Section 9.7    Severability. If this Article 9 or any portion hereof shall be invalidated on any ground by any court of competent jurisdiction, then the Corporation shall nevertheless indemnify each director or officer and may indemnify each employee or agent of the Corporation as to costs, charges and expenses (including attorneys’ fees), judgments, fines and amounts paid in settlement with respect to any action, suit or proceeding, whether civil, criminal, administrative or investigative, including an action by or in the right of the Corporation, to the fullest extent permitted by any applicable portion of this Article that shall not have been invalidated and to the fullest extent permitted by applicable law.
Section 9.8    Insurance.
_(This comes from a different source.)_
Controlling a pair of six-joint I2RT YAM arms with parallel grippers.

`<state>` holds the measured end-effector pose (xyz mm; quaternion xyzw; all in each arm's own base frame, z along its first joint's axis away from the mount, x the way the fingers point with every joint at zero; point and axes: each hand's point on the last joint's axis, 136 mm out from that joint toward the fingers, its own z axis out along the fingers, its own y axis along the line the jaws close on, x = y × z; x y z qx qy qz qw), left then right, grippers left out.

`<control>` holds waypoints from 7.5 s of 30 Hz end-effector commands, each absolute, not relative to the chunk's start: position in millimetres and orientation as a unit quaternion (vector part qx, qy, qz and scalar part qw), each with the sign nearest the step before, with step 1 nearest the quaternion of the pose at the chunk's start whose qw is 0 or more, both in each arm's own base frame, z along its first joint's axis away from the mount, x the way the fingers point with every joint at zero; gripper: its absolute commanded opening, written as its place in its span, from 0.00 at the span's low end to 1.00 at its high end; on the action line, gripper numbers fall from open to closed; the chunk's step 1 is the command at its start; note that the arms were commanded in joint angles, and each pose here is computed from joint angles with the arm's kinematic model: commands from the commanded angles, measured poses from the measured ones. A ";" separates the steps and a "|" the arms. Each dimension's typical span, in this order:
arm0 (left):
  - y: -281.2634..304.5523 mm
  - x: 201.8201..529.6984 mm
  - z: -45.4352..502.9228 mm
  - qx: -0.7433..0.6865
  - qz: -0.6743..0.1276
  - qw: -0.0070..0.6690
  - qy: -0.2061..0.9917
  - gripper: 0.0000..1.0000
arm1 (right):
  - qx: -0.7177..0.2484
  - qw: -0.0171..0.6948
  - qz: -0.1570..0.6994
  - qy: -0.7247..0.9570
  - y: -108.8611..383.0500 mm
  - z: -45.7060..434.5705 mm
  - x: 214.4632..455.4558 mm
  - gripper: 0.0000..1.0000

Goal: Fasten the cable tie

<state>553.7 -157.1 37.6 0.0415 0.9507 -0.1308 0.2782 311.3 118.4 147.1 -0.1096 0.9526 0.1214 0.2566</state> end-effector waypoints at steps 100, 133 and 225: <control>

The Corporation may purchase and maintain insurance on behalf of any person who is or was a director, officer, employee or agent of the Corporation, or who is or was serving at the request of the Corporation as a director, officer, partner, trustee, employee or agent of another corporation, partnership, limited liability company, joint venture, trust, employee benefit plan or other enterprise, against any liability asserted against or incurred by the individual in that capacity or arising from the individual’s status as a director, officer, employee or agent, whether or not the Corporation would have power to indemnify the individual against the same liability under this Article.
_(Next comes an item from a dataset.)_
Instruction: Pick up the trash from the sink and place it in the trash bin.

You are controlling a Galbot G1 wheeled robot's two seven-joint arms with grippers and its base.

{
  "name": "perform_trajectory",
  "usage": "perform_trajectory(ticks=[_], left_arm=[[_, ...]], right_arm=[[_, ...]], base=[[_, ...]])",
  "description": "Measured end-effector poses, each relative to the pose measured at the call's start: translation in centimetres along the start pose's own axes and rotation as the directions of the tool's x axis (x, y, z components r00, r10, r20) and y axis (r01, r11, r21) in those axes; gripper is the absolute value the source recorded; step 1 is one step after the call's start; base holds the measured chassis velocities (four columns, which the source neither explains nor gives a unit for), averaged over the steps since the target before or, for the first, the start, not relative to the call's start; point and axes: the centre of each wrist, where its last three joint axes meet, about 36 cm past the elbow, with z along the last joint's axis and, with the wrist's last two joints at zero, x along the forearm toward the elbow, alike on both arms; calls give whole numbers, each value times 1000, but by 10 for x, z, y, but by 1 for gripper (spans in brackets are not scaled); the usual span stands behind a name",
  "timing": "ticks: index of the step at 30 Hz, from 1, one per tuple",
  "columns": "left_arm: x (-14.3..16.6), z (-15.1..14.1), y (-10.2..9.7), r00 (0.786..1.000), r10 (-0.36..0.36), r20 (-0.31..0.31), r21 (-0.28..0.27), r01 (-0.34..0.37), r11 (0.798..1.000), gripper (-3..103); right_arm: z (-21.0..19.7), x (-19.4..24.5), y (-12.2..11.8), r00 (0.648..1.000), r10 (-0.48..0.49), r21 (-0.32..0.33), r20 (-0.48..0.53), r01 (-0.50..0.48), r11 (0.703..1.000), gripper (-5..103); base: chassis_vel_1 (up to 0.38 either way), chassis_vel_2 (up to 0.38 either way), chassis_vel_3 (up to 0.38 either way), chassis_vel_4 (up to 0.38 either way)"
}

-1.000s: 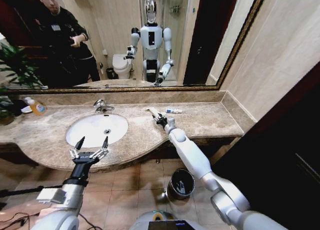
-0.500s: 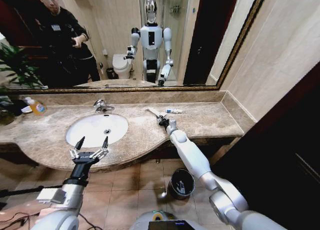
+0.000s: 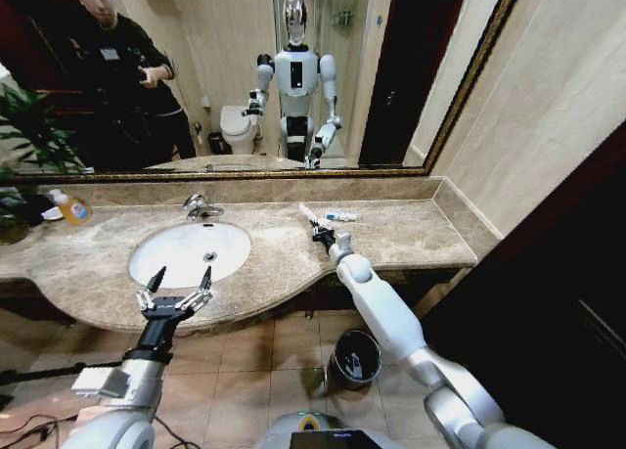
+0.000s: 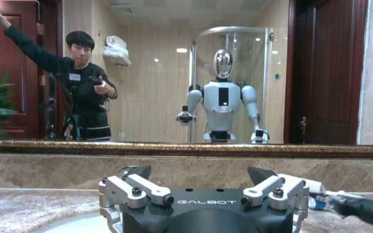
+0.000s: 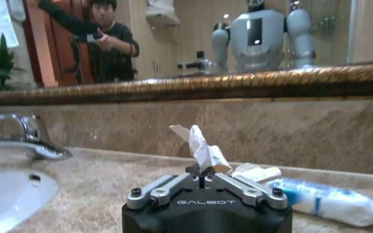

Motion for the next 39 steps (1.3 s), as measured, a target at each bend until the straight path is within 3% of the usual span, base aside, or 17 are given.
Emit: perform_trajectory(ticks=[10, 12, 18, 23, 29, 34, 39], left_arm=[[0, 0, 0, 1000, 0, 0, 0, 0, 1000, 100], [0, 0, 0, 1000, 0, 0, 0, 0, 1000, 100], [0, 0, 0, 1000, 0, 0, 0, 0, 1000, 100], [0, 0, 0, 1000, 0, 0, 0, 0, 1000, 100], [0, 0, 0, 1000, 0, 0, 0, 0, 1000, 100], [0, 0, 0, 1000, 0, 0, 0, 0, 1000, 100], [0, 0, 0, 1000, 0, 0, 0, 0, 1000, 100]], right_arm=[[-4, 65, -32, 998, 43, 31, 35, -44, 999, 0], [0, 94, -38, 999, 36, 31, 26, -37, 999, 0], [-3, 167, -29, 999, 8, 22, 47, -9, 1000, 0], [-6, 195, -18, 998, -7, 7, 67, 7, 1000, 0], [14, 249, -27, 997, 51, -38, 50, -49, 998, 0], [44, 290, -50, 999, 22, -20, 24, -21, 1000, 0], [68, 316, -58, 1000, 6, -14, -4, -7, 1000, 0]], base=[[0, 0, 0, 0], [0, 0, 0, 0], [0, 0, 0, 0], [0, 0, 0, 0], [0, 0, 0, 0], [0, 0, 0, 0], [0, 0, 0, 0]])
Section 9.9    Additional Definitions. For purposes of this Article, references to the “Corporation” shall include any domestic or foreign predecessor entity of the Corporation in a merger or other transaction in which the predecessor’s existence ceased upon consummation of the transaction.
For purposes of this Article, serving an employee benefit plan at the request of the Corporation shall include any service as a director or officer of the Corporation which imposes duties on, or involves services by such director or officer with respect to an employee benefit plan, its participants, or beneficiaries. A person who acted in good faith and in a manner he or she reasonably believed to be in the best interests of the participants and beneficiaries of an employee benefit plan shall be deemed to have acted in a manner “not opposed to the best interests of the Corporation” referred to in this Article.
For purposes of this Article, “party” includes any individual who is or was a plaintiff, defendant or respondent in any action, suit or proceeding, or who is threatened to be made a named defendant or respondent in any action, suit or proceeding.
For purposes of this Article, “official capacity,” when used with respect to a director, shall mean the office of director of the Corporation; and when used with respect to an individual other than a director, shall mean the office in the Corporation held by the officer or the employment or agency relationship undertaken by the employee or agent on behalf of the Corporation. “Official capacity” does not include service for any other foreign or domestic corporation or limited liability company or any partnership, joint venture, trust, employee benefit plan, or other enterprise, whether for profit or not.
Section 9.10    Business Expense. Any payments made to any indemnified party under this Article or under any other right to indemnification shall be deemed to be an ordinary and necessary business expense of the Corporation, and payment thereof shall not subject any person responsible for the payment, or the Board of Directors, to any action for corporate waste or to any similar action.
Article 10.    Amendments
Section 10.1    Amendments to Bylaws. The power to make, alter, amend and repeal these Bylaws is vested exclusively in the Board.